ABOUT THIS TASK: Copy out again, unchanged, the listing below from the line that has "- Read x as" through the line that has "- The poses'".

THE INPUT:
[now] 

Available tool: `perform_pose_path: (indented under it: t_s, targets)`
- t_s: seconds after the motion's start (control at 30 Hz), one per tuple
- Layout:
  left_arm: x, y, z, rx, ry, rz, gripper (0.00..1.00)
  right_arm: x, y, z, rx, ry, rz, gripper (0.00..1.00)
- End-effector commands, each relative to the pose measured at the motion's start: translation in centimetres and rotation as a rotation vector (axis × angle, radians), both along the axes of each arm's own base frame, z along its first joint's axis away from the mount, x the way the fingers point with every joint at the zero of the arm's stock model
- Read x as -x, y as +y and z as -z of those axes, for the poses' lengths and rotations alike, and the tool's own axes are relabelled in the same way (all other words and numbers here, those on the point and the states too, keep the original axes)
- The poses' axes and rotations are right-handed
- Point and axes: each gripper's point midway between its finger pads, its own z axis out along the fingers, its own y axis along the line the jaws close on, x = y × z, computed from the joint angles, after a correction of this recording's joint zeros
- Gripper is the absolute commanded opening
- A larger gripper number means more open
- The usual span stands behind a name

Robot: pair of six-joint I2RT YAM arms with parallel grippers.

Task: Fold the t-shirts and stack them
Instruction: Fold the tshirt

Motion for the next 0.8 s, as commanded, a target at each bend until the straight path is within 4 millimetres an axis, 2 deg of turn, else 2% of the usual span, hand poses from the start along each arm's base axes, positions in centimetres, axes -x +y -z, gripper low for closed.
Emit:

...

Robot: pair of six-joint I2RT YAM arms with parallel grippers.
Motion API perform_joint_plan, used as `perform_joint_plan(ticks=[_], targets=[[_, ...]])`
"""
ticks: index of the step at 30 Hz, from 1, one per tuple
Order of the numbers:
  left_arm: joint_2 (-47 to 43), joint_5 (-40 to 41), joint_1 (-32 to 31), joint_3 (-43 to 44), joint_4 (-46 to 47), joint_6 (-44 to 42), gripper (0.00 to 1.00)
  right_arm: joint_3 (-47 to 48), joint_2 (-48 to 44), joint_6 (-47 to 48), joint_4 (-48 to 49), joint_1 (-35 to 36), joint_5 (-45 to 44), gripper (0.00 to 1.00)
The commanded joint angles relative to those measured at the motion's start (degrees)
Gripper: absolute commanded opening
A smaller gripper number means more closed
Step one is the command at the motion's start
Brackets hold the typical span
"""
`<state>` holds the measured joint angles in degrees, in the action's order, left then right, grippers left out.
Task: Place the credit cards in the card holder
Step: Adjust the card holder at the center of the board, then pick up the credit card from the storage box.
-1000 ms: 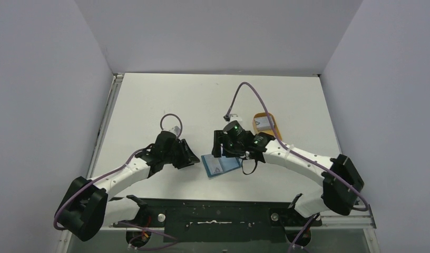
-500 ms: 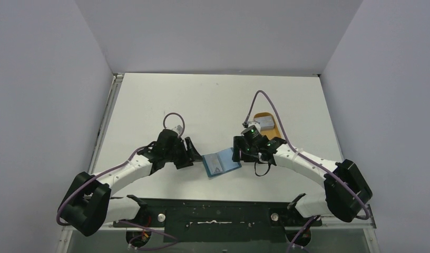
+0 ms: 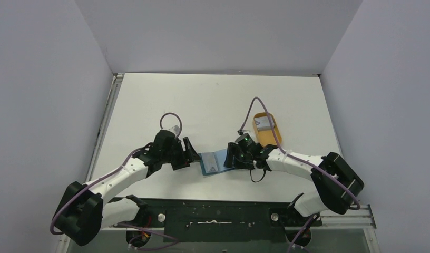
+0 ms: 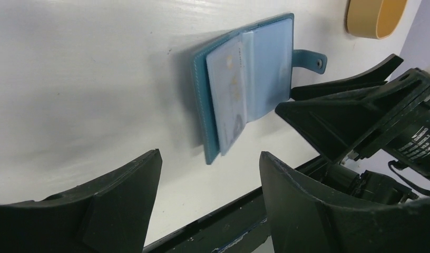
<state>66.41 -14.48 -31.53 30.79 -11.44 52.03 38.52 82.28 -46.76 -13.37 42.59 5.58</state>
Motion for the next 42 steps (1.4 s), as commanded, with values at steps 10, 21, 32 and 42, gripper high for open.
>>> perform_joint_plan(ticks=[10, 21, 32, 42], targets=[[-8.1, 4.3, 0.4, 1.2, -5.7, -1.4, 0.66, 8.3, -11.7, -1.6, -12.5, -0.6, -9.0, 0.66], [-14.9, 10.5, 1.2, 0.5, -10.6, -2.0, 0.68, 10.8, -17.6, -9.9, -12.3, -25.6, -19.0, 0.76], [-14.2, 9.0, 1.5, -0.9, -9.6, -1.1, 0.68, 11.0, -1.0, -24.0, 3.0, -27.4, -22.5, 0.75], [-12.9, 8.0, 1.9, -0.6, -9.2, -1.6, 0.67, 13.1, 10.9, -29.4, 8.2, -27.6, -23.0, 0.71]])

YOUR RESPONSE:
- Read x as -x, y as +y and z as -z of those axes, for the poses' lengths and rotations alike, and the tool's own axes are relabelled in the same way (all other words and numbers here, those on the point and the states too, keep the original axes)
- The poses' axes and rotations are right-handed

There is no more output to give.